特定外来生物ボタンウキクサを駆除する住民ら(提供写真)

 特定外来生物ボタンウキクサの駆除作業が1日、奄美市住用町市地区であった。市小中学校の児童生徒と地域住民、住用支所の職員ら34人が水路に広がるボタンウキクサを引き抜き、約1時間で45リットルのごみ袋30袋分を駆除。世界自然遺産に登録された奄美大島で、地元の生態系保全に一役買った。

 

 ボタンウキクサはアフリカ原産の水草。

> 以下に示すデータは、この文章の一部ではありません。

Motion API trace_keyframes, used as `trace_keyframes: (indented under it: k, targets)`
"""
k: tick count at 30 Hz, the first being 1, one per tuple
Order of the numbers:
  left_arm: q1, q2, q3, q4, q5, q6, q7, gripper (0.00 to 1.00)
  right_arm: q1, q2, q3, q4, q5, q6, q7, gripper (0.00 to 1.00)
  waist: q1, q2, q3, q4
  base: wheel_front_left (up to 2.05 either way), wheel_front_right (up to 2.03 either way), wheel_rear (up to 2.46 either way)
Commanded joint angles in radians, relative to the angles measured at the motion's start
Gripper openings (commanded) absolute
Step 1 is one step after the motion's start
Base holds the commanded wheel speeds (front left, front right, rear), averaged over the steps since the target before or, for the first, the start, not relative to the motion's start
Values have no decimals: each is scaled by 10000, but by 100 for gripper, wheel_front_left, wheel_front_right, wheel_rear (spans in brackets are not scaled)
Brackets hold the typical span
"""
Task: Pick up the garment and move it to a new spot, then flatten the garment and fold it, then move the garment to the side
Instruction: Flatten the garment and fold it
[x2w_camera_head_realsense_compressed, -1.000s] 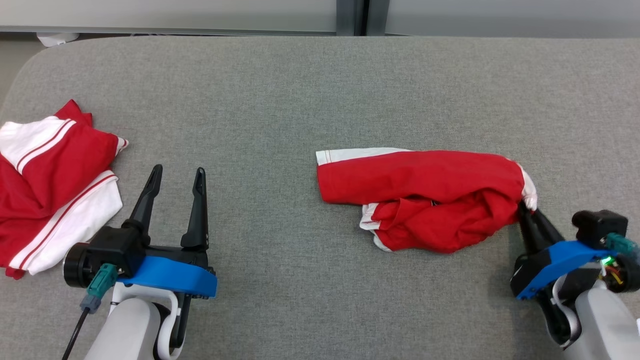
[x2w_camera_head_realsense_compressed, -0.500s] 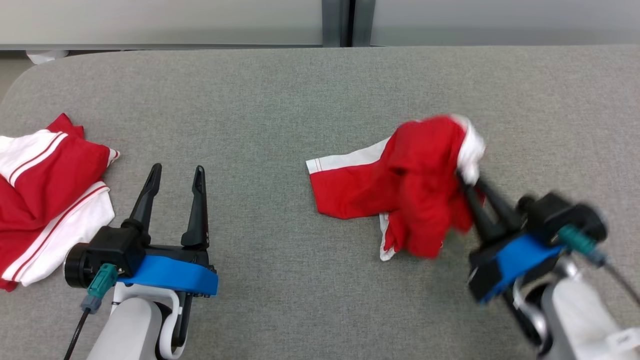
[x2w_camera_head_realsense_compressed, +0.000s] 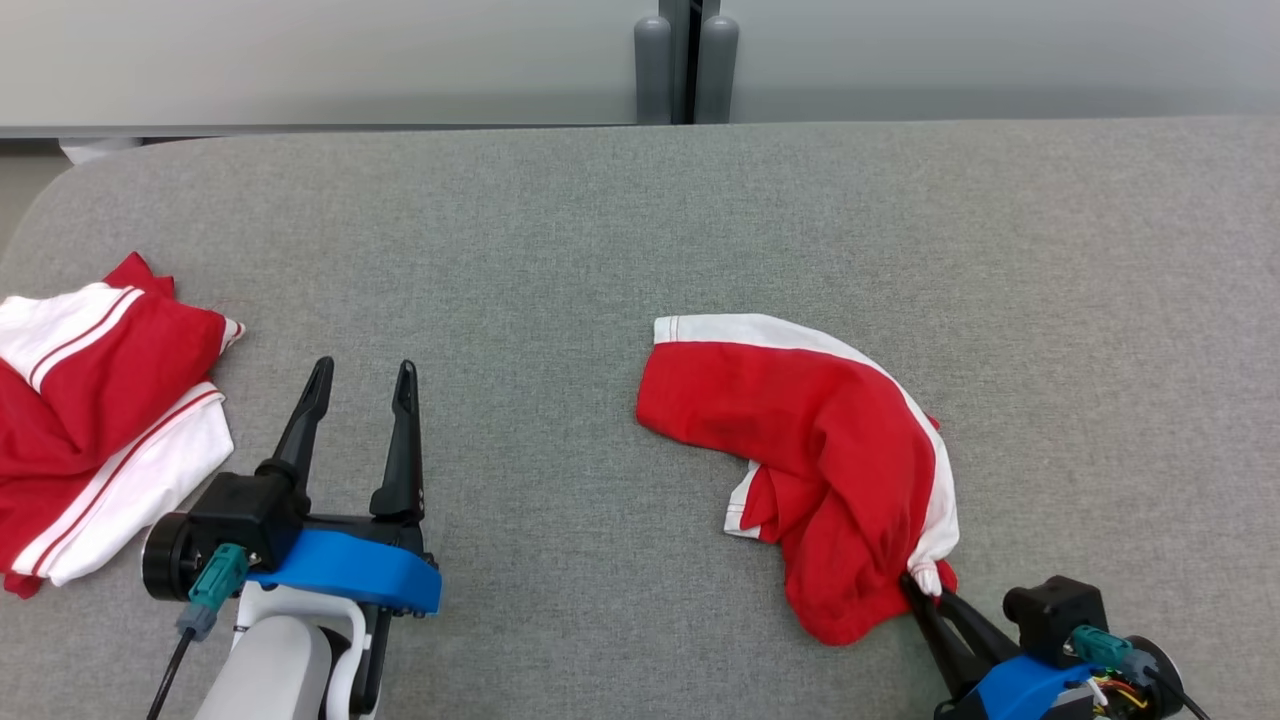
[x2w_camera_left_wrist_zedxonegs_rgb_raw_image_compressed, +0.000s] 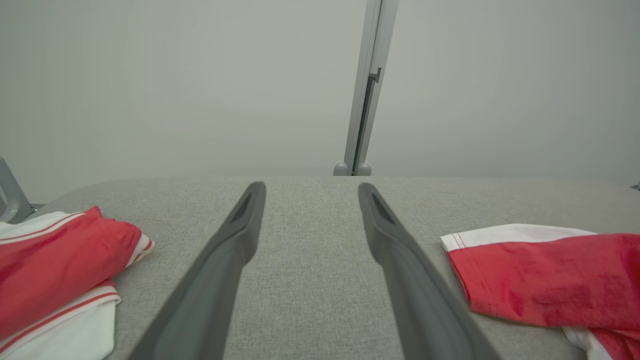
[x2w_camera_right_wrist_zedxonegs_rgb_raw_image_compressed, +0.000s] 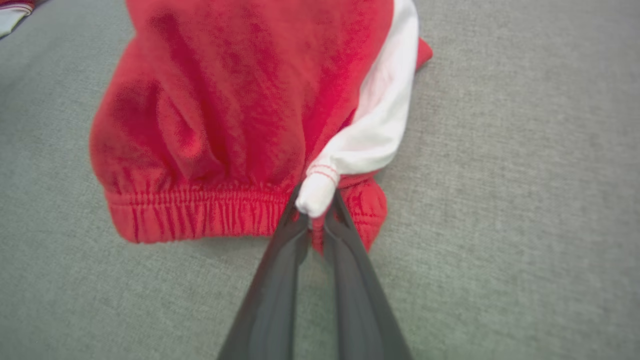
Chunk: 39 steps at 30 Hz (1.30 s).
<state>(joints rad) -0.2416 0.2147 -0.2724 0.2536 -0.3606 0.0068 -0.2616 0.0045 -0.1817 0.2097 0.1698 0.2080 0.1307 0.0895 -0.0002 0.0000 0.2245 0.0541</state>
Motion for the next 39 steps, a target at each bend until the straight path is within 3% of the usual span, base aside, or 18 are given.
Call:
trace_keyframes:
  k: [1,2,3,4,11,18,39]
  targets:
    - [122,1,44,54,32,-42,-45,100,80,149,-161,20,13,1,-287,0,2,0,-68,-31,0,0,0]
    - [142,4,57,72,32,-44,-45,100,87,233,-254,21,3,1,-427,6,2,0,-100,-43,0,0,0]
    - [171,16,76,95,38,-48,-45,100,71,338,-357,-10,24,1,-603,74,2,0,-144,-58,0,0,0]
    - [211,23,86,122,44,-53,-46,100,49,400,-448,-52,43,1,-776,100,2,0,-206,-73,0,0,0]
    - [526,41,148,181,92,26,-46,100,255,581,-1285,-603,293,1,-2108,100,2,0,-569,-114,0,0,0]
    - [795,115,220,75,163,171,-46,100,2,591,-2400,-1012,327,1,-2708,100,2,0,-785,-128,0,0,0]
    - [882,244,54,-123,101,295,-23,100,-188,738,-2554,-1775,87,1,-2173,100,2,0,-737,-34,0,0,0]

「ウオーターレタス」の名称で、観賞用として広く流通した。繁殖力が強く、水面を覆い尽くして在来種を駆逐するため、環境省が2006年に特定外来生物に指定した。栽培や運搬、販売のほか、野外に放つことを禁じ、違反者には罰則を科している。

 

 駆除作業はNPO法人すみようヤムラランド(満田英和理事長)の呼び掛けで実施した。環境省奄美野生生物保護センターも協力し、参加者へ特徴や駆除方法などを説明した。

ボタンウキクサ

 

 満田理事長によると、市地区にはこの日の作業場所の他にも1カ所でボタンウキクサが確認されている。満田理事長は「地元住民で見回りと駆除を継続し、子どもたちへの教育も含めて世界自然遺産にふさわしい地域にしていきたい」と話した。